ESTRO 2025 - Abstract Book

S2900

Physics - Dose prediction, optimisation and applications of photon and electron planning

ESTRO 2025

3834

Digital Poster Can we trust our clinical alfa/beta ratio for boosting gyneacological patients? Sandra Vieira, Joep Stroom, Maria Inês Antunes, Carlo Greco Radiotherapy department, Champalimaud Foundation, Lisbon, Portugal

Purpose/Objective: Recently, updated dose constraints were published for 1 to 30 fractions [Timmerman 2022], and it became apparent that traditional a/b values generally did not fit these constraints. Our aim is to study the difference between boost dose limits for gynaecological organs-at-risk (OAR) calculated using clinical a/b and a/b fitted to dose constraints using the linear quadratic (LQ) model. Material/Methods: Dose data were collected from 90 gyneacological patients treated with radical intent. Treatment comprised of external beam radiotherapy (EBRT) given in 23 or 25 fractions followed by a hypo-fractionated boost to the vaginal cuff (2 fractions) or cervix (4 fractions). Boost dose limits were found by subtracting the 2-Gy equivalent dose (EQD2) delivered in the first course from the cumulative EQD2 dose constraint for the combined treatment. Rectum, sigmoid, and small bowel boost constraints were most challenging to be met. New a/b were fitted to Timmerman´s published dose constraint data by minimizing root-mean-square-error (RSME) for each OAR, using the LQ model. Cumulative dose constraints and boost dose limits were recalculated using the fitted a/b.
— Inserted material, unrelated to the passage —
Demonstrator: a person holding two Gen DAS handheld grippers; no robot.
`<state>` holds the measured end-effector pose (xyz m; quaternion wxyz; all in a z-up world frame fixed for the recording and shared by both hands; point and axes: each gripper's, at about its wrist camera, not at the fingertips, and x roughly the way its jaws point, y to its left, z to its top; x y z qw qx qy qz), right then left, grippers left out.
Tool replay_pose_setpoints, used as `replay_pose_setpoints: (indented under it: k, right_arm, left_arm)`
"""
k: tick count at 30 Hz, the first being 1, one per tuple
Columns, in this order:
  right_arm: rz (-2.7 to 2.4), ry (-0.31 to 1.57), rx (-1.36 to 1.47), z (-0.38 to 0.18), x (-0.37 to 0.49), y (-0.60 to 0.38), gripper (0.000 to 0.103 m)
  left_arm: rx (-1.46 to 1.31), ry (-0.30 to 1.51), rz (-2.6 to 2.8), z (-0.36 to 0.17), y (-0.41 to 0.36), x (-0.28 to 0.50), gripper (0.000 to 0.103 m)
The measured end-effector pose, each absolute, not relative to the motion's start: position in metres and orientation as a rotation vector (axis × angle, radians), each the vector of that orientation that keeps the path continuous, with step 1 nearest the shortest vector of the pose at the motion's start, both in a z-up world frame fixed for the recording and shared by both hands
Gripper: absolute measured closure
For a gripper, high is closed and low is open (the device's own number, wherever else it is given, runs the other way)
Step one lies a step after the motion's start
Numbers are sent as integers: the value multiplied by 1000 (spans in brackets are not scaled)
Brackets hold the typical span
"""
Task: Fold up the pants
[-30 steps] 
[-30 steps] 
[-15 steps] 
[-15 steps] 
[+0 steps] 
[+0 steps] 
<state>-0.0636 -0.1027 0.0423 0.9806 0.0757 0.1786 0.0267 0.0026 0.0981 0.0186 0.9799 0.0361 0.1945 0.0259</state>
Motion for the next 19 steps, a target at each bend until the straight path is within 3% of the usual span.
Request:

Results were compared with the values from clinical practice. Results: Averaged over all OARs, fitting a/b values improved RMSE from 14.1±5.7% (clinical) to 2.1±1.6% (fitted), as shown in Fig1A for rectum and Table1. All fitted a/b (average 14.0±6.7Gy) are larger than the clinical values. Resulting differences in cumulative dose constraints and boost dose are also shown in Table1. Cumulative OAR constraints for fitted a/b are, on average, 6Gy lower (66.2±5.9Gy vs 72.5±10.3Gy). However, boosting with 2 fractions using fitted a/b allows for extra dose for all OARs (1.2±0.5Gy, for rectum). Regarding the 4 fractions, new boost limits are, in general, lower for the fitted a/b, meaning a boost constraint decrease would be needed. This is shown for the rectum by considering the boost dose limit as function of delivered dose in the first course (Fig2B); the fitted curves drop below the clinical curves earlier for the 4 fractions (at 45Gy) than for the 2 fractions (54Gy), leading to constraint decrease more frequently.